Jacksina is far from alone in her love of this man. Typically press agents tell me bad critic stories, but none had any about Kuch. Seriously. Ever. I swear. Theater publicist Marc Thibodeau talked to me tonight about his long history with the writer:

"Mike and I started our respective NY theater careers at around the same time--he, as chief theater critic for AP, and me, a fresh out of NYU timid press agent assistant. From the start, Mike was always incredibly kind, approachable, and responsive, no matter how un-newsworthy the pitch I was making might have been... The last time I saw him, I took Andrew Lippa to AP to be interviewed by Mike. It was a tumultuous time [for The Addams Family], but Mike could not have been kinder to Andrew, while not in any way compromising his sterling journalist credibility. After the interview, he took us on a tour of the vast AP newsroom, something he did with pride and enthusiasm every time I brought anyone there. He mentioned how the giant newsroom had a lot of empty desks now and was a lot quieter, and I recall thinking to myself, 'Wow, he has survived--and thrived--here for three decades.' For that entire time, AP meant Mike Kuchwara to anyone and everyone who worked on Broadway. That big newsroom on the far west side just got a lot emptier."

Indeed it has. The AP has lost a person Variety once called "arguably the most influential legit critic in America." That loss is felt by us all. Kuch was the common bond between so many in this industry--the only critic loved by all the other critics. His close friends included Michael Sommers, Jacques le Sourd and many more.

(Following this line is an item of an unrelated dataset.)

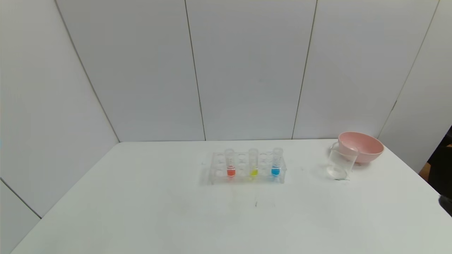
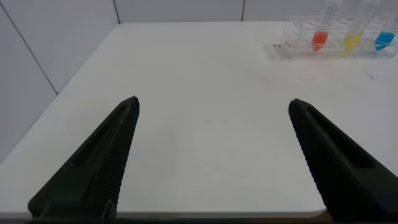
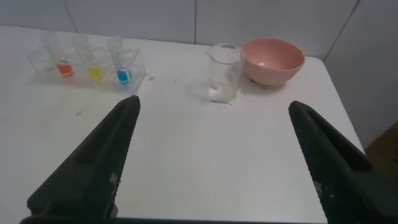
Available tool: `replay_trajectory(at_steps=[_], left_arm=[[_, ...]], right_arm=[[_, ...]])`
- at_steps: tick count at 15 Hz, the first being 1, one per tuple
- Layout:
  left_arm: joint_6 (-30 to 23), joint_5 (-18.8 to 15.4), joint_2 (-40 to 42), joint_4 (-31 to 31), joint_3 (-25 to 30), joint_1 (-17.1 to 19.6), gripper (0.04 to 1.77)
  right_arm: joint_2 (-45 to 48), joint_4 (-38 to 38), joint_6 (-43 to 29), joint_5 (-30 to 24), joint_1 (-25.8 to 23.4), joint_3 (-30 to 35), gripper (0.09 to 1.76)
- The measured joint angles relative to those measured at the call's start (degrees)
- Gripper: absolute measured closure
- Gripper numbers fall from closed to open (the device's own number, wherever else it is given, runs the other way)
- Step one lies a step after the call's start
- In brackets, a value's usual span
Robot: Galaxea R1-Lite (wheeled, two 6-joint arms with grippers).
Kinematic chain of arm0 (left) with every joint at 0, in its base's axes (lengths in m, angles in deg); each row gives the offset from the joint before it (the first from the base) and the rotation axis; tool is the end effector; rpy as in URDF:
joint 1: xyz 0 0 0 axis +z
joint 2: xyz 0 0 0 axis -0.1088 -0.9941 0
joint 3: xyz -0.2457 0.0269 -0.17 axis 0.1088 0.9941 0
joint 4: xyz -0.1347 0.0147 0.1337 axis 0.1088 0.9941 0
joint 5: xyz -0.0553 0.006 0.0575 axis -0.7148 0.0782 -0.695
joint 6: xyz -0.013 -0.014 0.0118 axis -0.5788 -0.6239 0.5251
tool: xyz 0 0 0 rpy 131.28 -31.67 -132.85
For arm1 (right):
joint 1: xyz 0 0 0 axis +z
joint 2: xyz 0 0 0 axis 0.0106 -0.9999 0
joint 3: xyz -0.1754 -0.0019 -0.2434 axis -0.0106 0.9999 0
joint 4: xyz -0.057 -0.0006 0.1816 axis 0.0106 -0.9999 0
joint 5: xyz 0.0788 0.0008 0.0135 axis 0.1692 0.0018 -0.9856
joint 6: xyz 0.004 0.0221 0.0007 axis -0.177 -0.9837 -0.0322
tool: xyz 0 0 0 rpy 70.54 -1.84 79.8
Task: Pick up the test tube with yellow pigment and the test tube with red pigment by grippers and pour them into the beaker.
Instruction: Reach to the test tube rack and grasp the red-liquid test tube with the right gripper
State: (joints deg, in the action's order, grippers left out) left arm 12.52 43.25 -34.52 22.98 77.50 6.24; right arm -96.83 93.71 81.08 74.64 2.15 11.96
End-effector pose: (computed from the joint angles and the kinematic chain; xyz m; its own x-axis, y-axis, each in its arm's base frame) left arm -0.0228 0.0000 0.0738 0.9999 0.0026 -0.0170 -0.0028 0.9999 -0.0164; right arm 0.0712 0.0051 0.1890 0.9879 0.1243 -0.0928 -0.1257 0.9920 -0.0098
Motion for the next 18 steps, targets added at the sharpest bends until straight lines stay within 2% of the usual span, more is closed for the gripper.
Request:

"Mike reached out to me at a time when nobody gave a crap who I was," Drama Critics' Circle President Adam Feldman said. "He was very generous to me at a time when he had no reason to be other than his own generosity. A lot of us in this business end up getting jaded and acquire a bitter affect. Mike somehow never acquired that patina of jadedness. He was passionate for the entire art form; that sort of leaked out in his reviews. Critics are not generally beloved creatures--but his manner was always so congenial and easygoing, he was beloved."

Kuch's death, due to cardiac complications resulting from treatment of his idiopathic pulmonary fibrosis, seems sudden, even though he had been in the hospital for almost two weeks. He (and all of us) thought surgery would cure him. Press agent Charlie Siedenburg noted that, while in the hospital, Kuch "perked up when I started talking about the theater." Those who knew him well talked to him earlier in the week about his plans for seeing upcoming shows and taking trips to the beach. But none of that was to be.

"I spent more time with Mike when he wasn't in NY than when he was," theater publicist Richard Kornberg said. "He was so passionate about going to theater, it didn't have to be in this city or even this country. He went to see theater everywhere. He happened to be AP's theater critic, but you thought of him first as your friend and then as a critic. You wanted him to go to your shows, but you enjoyed him even more when you were out with him. He was in a class by himself."

According to The Associated Press obituary, Michael Kuchwara died with his family around him, listening to show tunes. He is survived by a sister and wife.